Şiddetin toplumun tamamını etkilediğini vurgulayan Özsoy, “Şiddetin önlenmesi için öncelikle eğitim programımızı, şiddetin her türüne karşı duracak şekilde değerlerimize uygun olarak yeniden yapılandırılmalı; bireysel olarak üstümüze düşenin yapılması ile beraber sosyal sorumluluk bilinci içinde hareket etmeli ve kurumsal anlamda da önleyici tüm tedbirleri almalıyız. Son yıllarda şiddete uğrayan kadına yönelik alınan tedbirler ve yasal düzenlemeler aile yapımıza uygun olmaması hasebiyle kadını korumaya yetmemektedir.
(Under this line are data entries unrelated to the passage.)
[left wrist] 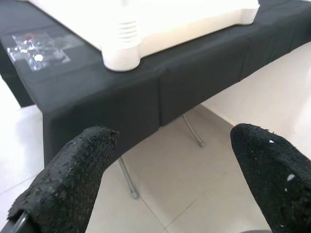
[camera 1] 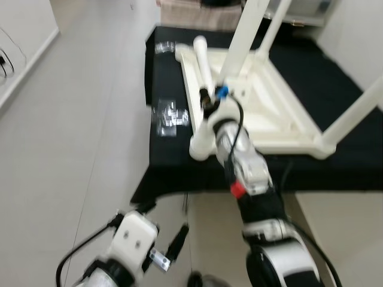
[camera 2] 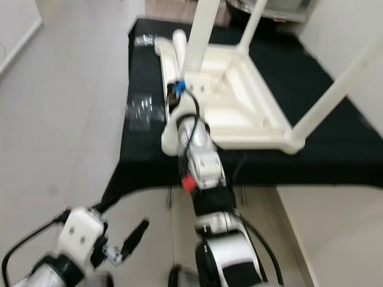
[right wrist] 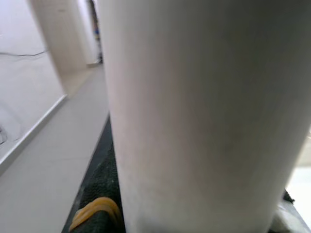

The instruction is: Building children table

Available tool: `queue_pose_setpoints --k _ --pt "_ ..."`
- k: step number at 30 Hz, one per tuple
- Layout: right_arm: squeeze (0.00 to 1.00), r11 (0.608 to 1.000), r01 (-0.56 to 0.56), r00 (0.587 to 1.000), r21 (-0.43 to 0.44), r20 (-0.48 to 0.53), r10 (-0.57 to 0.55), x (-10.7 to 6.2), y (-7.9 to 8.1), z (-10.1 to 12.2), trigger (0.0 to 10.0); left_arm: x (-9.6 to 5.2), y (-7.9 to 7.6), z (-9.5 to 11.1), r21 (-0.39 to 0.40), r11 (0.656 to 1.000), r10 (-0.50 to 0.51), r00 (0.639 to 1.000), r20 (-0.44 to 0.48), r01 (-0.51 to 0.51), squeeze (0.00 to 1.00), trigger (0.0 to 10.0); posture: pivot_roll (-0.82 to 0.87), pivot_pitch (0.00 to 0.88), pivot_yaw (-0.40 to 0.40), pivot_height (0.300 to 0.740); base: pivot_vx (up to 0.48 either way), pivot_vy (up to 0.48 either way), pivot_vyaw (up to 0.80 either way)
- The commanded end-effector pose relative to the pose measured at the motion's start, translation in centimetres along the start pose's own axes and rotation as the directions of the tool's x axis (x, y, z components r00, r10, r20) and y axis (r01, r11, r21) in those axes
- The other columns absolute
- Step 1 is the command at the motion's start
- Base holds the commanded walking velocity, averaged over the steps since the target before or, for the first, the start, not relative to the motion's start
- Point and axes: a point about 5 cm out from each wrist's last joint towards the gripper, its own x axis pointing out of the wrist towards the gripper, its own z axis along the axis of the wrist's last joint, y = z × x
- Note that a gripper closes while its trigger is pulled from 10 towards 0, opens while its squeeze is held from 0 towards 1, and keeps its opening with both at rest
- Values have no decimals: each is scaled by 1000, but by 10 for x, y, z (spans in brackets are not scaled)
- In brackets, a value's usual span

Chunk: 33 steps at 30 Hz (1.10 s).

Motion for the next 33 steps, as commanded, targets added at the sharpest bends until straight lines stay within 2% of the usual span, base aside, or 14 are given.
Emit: queue_pose_setpoints --k 1,2,3,4,7,8,9,11,13,16,18,24,28,33 --pt "0 993 116 978 -33 -169 -120 -3 -25 -41 10000 -1 -3 -3 -15 1000 -7 1000 -15 7 0 10000 135 206 -145 740 0 0 0" --pt "0 982 185 967 -42 -171 -189 -3 -28 -44 10000 -1 -3 -3 -15 1000 -7 1000 -14 6 0 10000 134 205 -144 740 0 0 0" --pt "0 982 185 967 -42 -171 -189 -3 -28 -44 10000 -1 -3 -3 -15 1000 -7 1000 -14 6 0 10000 134 205 -144 740 0 0 0" --pt "0 962 269 946 -46 -173 -273 -5 -31 -46 10000 -1 -2 -3 -15 1000 -7 1000 -14 7 0 10000 135 207 -144 740 0 0 0" --pt "0 937 346 921 -45 -172 -349 -7 -33 -46 10000 -1 -2 -3 -15 1000 -8 1000 -13 8 0 10000 133 207 -143 740 0 0 0" --pt "0 910 409 898 -64 -150 -414 -10 -32 -45 10000 -1 -2 -3 -16 1000 -9 1000 -13 8 0 10000 137 206 -143 740 0 0 0" --pt "0 910 409 898 -64 -150 -414 -10 -32 -45 10000 -1 -2 -3 -16 1000 -9 1000 -13 8 0 10000 137 206 -143 740 0 0 0" --pt "0 869 486 860 -94 -126 -494 -17 -23 -46 10000 -1 -2 -3 -16 1000 -8 1000 -12 8 0 10000 138 206 -144 740 0 0 0" --pt "0 869 486 860 -94 -126 -494 -17 -23 -46 10000 -1 -2 -3 -16 1000 -8 1000 -12 8 0 10000 138 206 -144 740 0 0 0" --pt "0 843 522 837 -128 -114 -535 -24 2 -50 10000 0 -2 -4 -18 1000 -5 1000 -12 5 0 10000 143 195 -148 740 0 0 0" --pt "0 840 527 832 -130 -122 -541 -26 7 -51 10000 0 -3 -4 -18 1000 -5 1000 -13 5 0 10000 143 194 -149 740 0 0 0" --pt "0 847 530 832 -53 -160 -531 -24 26 -46 10000 0 -3 -5 -20 1000 -4 1000 -13 3 0 10000 147 191 -153 740 0 0 0" --pt "0 854 520 851 28 -108 -514 -16 32 -21 10000 2 -2 -5 -23 1000 0 1000 -13 0 0 10000 138 205 -147 740 0 0 0" --pt "0 862 502 864 72 -13 -503 -11 31 5 10000 5 -1 -6 -24 1000 2 1000 -14 -3 0 10000 133 192 -144 740 0 0 0"
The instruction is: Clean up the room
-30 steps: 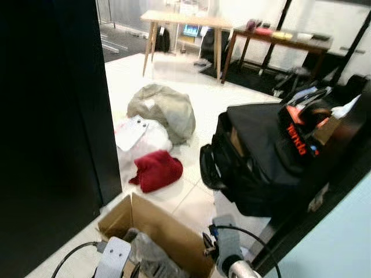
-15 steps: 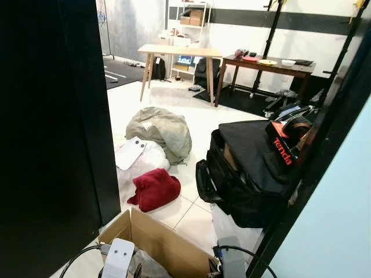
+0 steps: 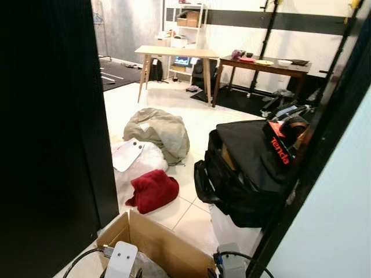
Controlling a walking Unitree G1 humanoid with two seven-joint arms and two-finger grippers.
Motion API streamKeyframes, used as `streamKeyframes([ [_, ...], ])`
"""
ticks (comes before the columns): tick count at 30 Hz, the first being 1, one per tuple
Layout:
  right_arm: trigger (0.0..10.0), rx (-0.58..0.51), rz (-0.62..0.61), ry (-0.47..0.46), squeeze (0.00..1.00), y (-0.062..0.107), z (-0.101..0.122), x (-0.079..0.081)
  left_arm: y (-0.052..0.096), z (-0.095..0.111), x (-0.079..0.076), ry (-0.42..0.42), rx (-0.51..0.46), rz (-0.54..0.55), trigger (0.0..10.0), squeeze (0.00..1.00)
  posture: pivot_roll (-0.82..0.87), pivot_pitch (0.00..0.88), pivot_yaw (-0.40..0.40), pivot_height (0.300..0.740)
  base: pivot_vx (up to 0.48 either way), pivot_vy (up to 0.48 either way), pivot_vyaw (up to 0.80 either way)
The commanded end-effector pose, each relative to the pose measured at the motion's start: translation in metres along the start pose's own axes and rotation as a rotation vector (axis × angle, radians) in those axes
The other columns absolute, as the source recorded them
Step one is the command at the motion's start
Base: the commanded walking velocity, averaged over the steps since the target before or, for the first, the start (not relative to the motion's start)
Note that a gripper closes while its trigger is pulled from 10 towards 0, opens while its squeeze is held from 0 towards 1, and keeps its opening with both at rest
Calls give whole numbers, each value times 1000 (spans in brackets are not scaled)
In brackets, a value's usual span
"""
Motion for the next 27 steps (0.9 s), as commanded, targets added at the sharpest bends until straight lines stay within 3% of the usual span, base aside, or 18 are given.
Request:
streamKeyframes([
  [1,10000,36,-20,-21,0,5,-11,-3,2,-7,-4,-13,25,-26,10000,0,42,119,-26,740,0,0,-800],
  [15,10000,111,-36,-36,0,13,-26,-7,4,-5,-5,-43,35,-79,10000,0,53,132,24,740,0,0,-800],
  [27,10000,131,-8,-10,0,16,-28,-6,6,-9,-5,-5,49,-61,10000,0,48,136,0,740,0,0,-800],
])
Point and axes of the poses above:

Medya, kadın cinayetleri, kadına yönelik şiddet başta olmak üzere kadınlarla ilgili haberleri verirken merkezinde insan hayatı ve onurunu barındıran bir bilinçle hareket etmeli, istismar ve sömürüden uzak bir dil kullanmalıdır” ifadelerini kullandı.
Şiddetsiz bir dünyanın ancak kadın eli ile doğacağının altını çizen Özsoy şunları söyledi:“Kadınlar eğitim hizmetleri çalışmalarının karşılığı olarak hak ettiği ücreti, sosyal ve siyasal alanlara katılıp karar alma mekanizmalarında olması hususunda erkeklere oranla dezavantajlı konumda bulunmaktadır. Bir ülkenin gelişmişlik ölçütlerinden biri de eğitimli kadınların olduğu yerlerde temsilde adaletin sağlanmasıdır. Kadınların yoksulluk riski altında olduğu kesindir. Düşük ücretle çalışan bakıcılar, yalnız ebeveynler gibi örneklerde çoğunluğu kadınlar teşkil etmektedir. 8 Mart Dünya Kadınlar Gününü kadınların sorunlarına odaklanma açısından bir fırsat olarak görürken, kadınları ve sorunlarını adeta bir güne hapseden anlayışı da doğru bulmadığımızı belirtiyoruz.”